Private respondent who was a 22 years old, single, Filipino and has reputable character while petitioner
is an Iranian citizen who is an exchange student studying medical course at Lyceum. Allegedly, the
petitioner proposed to the private respondent whom the latter had accepted and agreed that they will
get married after the semester ends. Upon going to private respondent’s hometown (Guilig), considering
the proposal to marry her, her parents have agreed that they will live together. Allegedly, prior to their
cohabitation she was still a virgin. However, the relationship turned sour and she was maltreated by the
petitioner and sustained injuries. When a confrontation was set with the Barangay Captain, the petitioner
repudiated their marriage agreement because he was already married to someone in Bacolod prior to his
relationship with the respondent and that he discovered that respondent was stealing his money and
passport. However, all these were denied when he presented his counterclaim.

RTC Ruling:
Favored the respondent. Basis is Article 21 hence ordered to pay the respondent damages. It anchored its
decision based on the following: a) they were lovers, b) she was not a woman of loose morals or
questionable virtue who submits to sexual advances, c) by reason of his false pretenses, machinations and
deceit to marry her, the latter gave in to the sexual advances and even caused preparation for the
promised wedding and d) he clearly violated the Filipino's concept of morality and so brazenly defied the
traditional respect Filipinos have for their women.

CA Ruling:
Affirmed the decision.

Issue:
Whether damages may be recovered for a breach of promise to marry based on the Civil Code.

SUPREME COURT:
Yes.

Ratio:
Article 2176 of the Civil Code, which defines a quasi-delict is limited to negligent acts or omissions and
excludes the notion of willfulness or intent. Quasi-delict, known in Spanish legal treatises as culpa
aquiliana, is a civil law concept while torts is an Anglo-American or common law concept. Torts is much
broader than culpa aquiliana because it includes not only negligence, but intentional criminal acts as well
such as assault and battery, false imprisonment and deceit.

The existing rule is that a breach of promise to marry per se is not an actionable wrong. The history of
breach of promise suits in the United States and in England has shown that no other action lends itself
more readily to abuse by designing women and unscrupulous men. It is this experience which has led to
the abolition of rights of action in the so-called Heart Balm suits. Article 21, which is designed to expand
the concept of torts or quasi-delict in this jurisdiction by granting adequate legal remedy for the untold
number of moral wrongs which is impossible for human foresight to specifically enumerate and punish in
the statute books.

The award of damages (moral and actual) was justified because of fraud and deceit behind it.
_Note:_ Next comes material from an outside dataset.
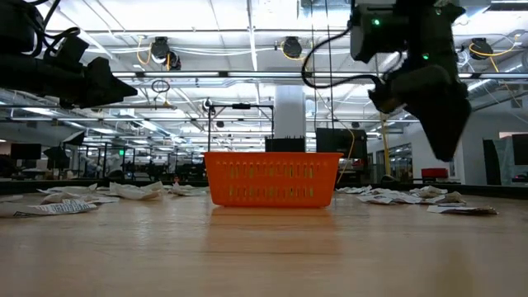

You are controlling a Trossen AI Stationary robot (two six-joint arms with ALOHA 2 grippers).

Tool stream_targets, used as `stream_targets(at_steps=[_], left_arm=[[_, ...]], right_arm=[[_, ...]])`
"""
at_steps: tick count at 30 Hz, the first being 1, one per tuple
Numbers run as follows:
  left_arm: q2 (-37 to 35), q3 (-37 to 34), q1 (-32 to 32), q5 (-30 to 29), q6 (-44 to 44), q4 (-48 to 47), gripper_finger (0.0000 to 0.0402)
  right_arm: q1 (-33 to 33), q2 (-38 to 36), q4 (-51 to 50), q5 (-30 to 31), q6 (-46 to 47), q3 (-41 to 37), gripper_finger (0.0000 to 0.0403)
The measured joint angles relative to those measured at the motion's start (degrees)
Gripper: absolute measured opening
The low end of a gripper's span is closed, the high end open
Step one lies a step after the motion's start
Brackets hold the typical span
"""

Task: Pick & Place First Aid Supplies
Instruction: Put the blue alcohol pad into the blue bin

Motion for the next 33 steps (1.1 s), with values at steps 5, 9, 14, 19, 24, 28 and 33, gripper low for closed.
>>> stream_targets(at_steps=[5,9,14,19,24,28,33], left_arm=[[0.0,0.0,0.0,0.0,0.0,0.0,0.0306],[0.0,0.0,0.0,0.0,0.0,0.0,0.0306],[0.0,0.0,0.0,0.0,0.0,0.0,0.0306],[0.0,0.0,0.0,0.0,0.0,0.0,0.0306],[0.0,0.0,0.0,0.0,0.0,0.0,0.0305],[0.0,0.0,0.0,0.0,0.0,0.0,0.0305],[0.0,0.0,0.0,0.0,0.0,0.0,0.0306]], right_arm=[[1.8,0.0,4.1,-1.8,0.0,-4.5,0.0169],[3.1,0.5,8.1,-1.4,-2.2,-6.6,0.0169],[3.3,2.4,12.5,-0.6,-3.0,-8.0,0.0169],[3.3,4.1,15.1,1.4,-3.0,-9.6,0.0164],[3.3,4.2,16.8,0.4,-3.6,-11.1,0.0116],[3.3,4.2,17.4,0.0,-3.7,-11.3,0.005],[3.3,3.9,17.9,-1.6,-4.7,-11.3,0.0008]])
That he did
not have the intention of marrying her and that the promise was only a subtle scheme or deceptive device
to entice or inveigle her to accept him and consent to the sexual act.
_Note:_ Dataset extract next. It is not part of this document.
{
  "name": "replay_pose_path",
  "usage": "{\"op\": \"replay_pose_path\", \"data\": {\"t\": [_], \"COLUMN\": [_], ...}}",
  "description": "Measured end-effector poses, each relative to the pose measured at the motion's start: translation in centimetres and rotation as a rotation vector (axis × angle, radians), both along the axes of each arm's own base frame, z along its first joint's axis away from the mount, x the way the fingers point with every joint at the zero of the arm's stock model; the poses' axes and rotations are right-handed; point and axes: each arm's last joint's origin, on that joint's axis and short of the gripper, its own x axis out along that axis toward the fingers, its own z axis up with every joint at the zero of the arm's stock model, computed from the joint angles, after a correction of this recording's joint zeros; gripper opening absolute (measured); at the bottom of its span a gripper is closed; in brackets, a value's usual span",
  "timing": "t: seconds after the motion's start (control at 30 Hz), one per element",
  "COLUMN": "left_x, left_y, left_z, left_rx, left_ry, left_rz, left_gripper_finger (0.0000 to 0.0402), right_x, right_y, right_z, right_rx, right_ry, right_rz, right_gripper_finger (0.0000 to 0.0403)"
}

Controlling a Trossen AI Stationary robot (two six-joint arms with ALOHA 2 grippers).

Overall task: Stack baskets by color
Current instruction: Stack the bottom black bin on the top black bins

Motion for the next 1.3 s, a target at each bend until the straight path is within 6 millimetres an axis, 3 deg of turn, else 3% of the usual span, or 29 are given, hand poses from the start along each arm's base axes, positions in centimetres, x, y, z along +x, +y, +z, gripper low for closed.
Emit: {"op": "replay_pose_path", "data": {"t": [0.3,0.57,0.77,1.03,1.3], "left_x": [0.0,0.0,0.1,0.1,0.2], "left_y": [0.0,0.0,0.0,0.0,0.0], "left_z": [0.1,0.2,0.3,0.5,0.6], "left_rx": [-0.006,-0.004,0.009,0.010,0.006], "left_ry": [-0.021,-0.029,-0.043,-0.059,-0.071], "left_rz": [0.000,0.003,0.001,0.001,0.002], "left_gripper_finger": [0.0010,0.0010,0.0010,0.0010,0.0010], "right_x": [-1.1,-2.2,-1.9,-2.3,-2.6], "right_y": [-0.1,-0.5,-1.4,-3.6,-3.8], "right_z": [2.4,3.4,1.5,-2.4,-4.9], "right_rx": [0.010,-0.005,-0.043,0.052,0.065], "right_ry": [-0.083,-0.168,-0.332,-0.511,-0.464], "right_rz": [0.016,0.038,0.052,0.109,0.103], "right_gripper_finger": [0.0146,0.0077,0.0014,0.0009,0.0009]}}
Lastly, the pari delicto rule does not apply because the private respondent may not have been impelled
by the purest of intentions, she eventually submitted to the petitioner in sexual congress not out of lust,
but because of moral seduction. The application of the rule is only where the fault on both sides is, more
or less, equivalent. It does not apply where one party is literate or intelligent and the other one is not.